[ètre pri pur ên- amérikê] (loc. verb. CAPITAL.)
Depuis que tonton Cristóbal est revenu plein aux as des Amériques en 1493, après avoir indexé le taux de change de l’or sur celui de la verroterie selon un savant calcul lui permettant de s’en mettre plein les fouilles (car après tout ce ne sont pas des sauvages en pagne qui vont se mettre à nous causer gros sous), l’habitant des lointaines terres de l’ouest passe pour un nabab de naissance qui n’aurait rien d’autre à faire que partager son immense fortune, éventuellement sous la contrainte.

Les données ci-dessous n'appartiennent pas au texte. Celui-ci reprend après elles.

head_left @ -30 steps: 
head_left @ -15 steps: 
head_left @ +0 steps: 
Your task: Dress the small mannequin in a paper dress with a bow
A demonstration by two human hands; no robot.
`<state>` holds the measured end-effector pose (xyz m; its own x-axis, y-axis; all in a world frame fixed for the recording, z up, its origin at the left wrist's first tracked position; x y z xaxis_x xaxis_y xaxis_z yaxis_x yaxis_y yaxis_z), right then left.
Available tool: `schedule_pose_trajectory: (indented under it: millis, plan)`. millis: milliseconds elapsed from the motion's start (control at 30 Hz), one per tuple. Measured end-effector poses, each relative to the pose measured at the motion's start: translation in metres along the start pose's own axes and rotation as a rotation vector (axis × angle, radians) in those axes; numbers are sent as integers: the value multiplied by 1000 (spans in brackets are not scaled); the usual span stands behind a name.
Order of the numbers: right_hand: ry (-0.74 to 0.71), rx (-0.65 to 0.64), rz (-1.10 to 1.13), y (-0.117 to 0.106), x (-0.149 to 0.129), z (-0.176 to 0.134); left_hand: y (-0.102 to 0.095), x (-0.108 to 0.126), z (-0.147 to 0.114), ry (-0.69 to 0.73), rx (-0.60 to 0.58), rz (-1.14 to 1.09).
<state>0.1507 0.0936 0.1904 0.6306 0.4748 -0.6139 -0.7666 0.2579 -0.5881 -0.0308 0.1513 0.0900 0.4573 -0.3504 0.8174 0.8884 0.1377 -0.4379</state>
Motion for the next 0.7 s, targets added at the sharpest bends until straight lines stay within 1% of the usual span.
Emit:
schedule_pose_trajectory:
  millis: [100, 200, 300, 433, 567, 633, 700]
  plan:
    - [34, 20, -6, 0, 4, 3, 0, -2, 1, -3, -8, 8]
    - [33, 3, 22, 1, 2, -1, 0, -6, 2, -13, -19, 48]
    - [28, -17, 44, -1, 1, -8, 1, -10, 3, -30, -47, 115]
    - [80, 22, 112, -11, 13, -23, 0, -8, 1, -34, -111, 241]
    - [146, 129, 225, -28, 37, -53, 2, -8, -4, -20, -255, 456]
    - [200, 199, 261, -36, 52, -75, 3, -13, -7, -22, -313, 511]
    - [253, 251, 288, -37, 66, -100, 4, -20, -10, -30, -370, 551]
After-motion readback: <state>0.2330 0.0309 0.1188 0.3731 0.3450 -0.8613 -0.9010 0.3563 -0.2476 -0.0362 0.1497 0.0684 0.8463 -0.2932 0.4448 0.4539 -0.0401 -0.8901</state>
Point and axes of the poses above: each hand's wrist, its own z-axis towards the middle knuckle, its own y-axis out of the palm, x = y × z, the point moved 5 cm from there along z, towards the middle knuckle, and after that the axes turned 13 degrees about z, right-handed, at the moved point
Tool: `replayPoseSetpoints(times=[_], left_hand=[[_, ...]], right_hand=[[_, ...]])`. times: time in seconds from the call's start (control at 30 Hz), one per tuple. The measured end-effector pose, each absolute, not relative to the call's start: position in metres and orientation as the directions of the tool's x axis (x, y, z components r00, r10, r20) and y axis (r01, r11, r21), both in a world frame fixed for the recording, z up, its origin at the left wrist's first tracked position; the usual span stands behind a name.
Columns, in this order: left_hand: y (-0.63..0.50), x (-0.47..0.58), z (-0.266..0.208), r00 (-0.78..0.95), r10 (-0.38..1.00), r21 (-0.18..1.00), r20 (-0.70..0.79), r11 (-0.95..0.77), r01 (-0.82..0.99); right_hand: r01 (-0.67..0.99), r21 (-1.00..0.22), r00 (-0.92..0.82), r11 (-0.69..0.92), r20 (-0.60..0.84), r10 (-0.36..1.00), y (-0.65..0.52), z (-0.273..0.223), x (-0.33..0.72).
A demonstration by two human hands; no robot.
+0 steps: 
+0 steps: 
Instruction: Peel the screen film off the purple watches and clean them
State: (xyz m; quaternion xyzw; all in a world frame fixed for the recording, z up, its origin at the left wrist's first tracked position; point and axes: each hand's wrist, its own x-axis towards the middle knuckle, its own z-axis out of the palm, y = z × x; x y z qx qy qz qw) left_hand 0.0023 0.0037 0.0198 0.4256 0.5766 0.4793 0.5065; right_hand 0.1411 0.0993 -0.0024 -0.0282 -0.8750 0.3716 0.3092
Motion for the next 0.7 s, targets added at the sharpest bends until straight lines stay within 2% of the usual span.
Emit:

Ce malentendu originel s’installera dans la langue française selon la désormais surannée expression être pris pour un Américain. Explications.
Comme précisé ci-dessus l’Américain est riche.
Qu’il soit du Sud où il est riche parce que le père Colomb et ses compères ont fait miroiter le mythe de l’El Dorado histoire de ne pas passer pour des pignoufs partis courir la gueuse à l’autre bout du monde, qu’il soit du Nord parce que la pétrole jaillit dès qu’il creuse un trou dans lequel il espérait trouver de l’or, l’Américain est riche.
C’est là un postulat des années surannées.
Doté par ailleurs d’une certaine naïveté que l’invention du capitalisme débridé n’aura paradoxalement pas mise au niveau de la roublardise du vendeur de babioles des puces de Clignancourt, l’Américain se verra indiquer par tout marchand de quoi que ce soit des prix à la mesure de sa fortune supposée.
On dira dès lors qu’il est pris pour un Américain.
5 000 francs¹ pour ton tapis, tu me prends pour un Américain ?
Par extrapolation d’usage, le marchand susnommé et ses confrères en détail, gros, demi-gros de tout et n’importe quoi n’hésitant pas à proposer aux ressortissants de toutes nationalités, française comprise, une étourdissante valse des étiquettes, être pris pour un Américain étendra son rayon d’influence pour aboutir à caractériser la propension à faire la culbute tout en se moquant du client.
Le célèbre et lui aussi suranné vendeur de tapis du souk de Marrakech ou du boulevard Barbès, se verra malgré lui le symbolique porteur de cet atavisme commercial et permettra de diffuser avec bonheur dans toutes les couches de la société être pris pour un Américain, au point où la phrase sera systématiquement prononcée pour attaquer le marchandage suite à l’annonce de son premier prix.
Exemple : « 5 000 francs¹ pour ton tapis, tu me prends pour un Américain ? ».
Le1er janvier 2002 l’expression disparaît, interdite par décret².
L’arrivée de l’euro dans tous les porte-monnaie bouleverse tous les repères, le petit noir au zinc passant sans sourciller de 2 francs à 2 euros, le litre d’essence aboutissant à ce qui aurait fait 10 francs quelques années plus tôt, et la moindre masure avec ses 150 000 euros tentant de faire oublier que c’est tout comme 1 million de francs.
Oui, à compter de cette date, les Français dans leur ensemble sont pris pour des Américains par tout ce qui tient commerce; mais l’expression ne pouvant plus être utilisée ça finit par passer.
Être pris pour un Américain finira où elle a commencé : aux puces, royaume des choses surannées. Elle s’y sent même très bien.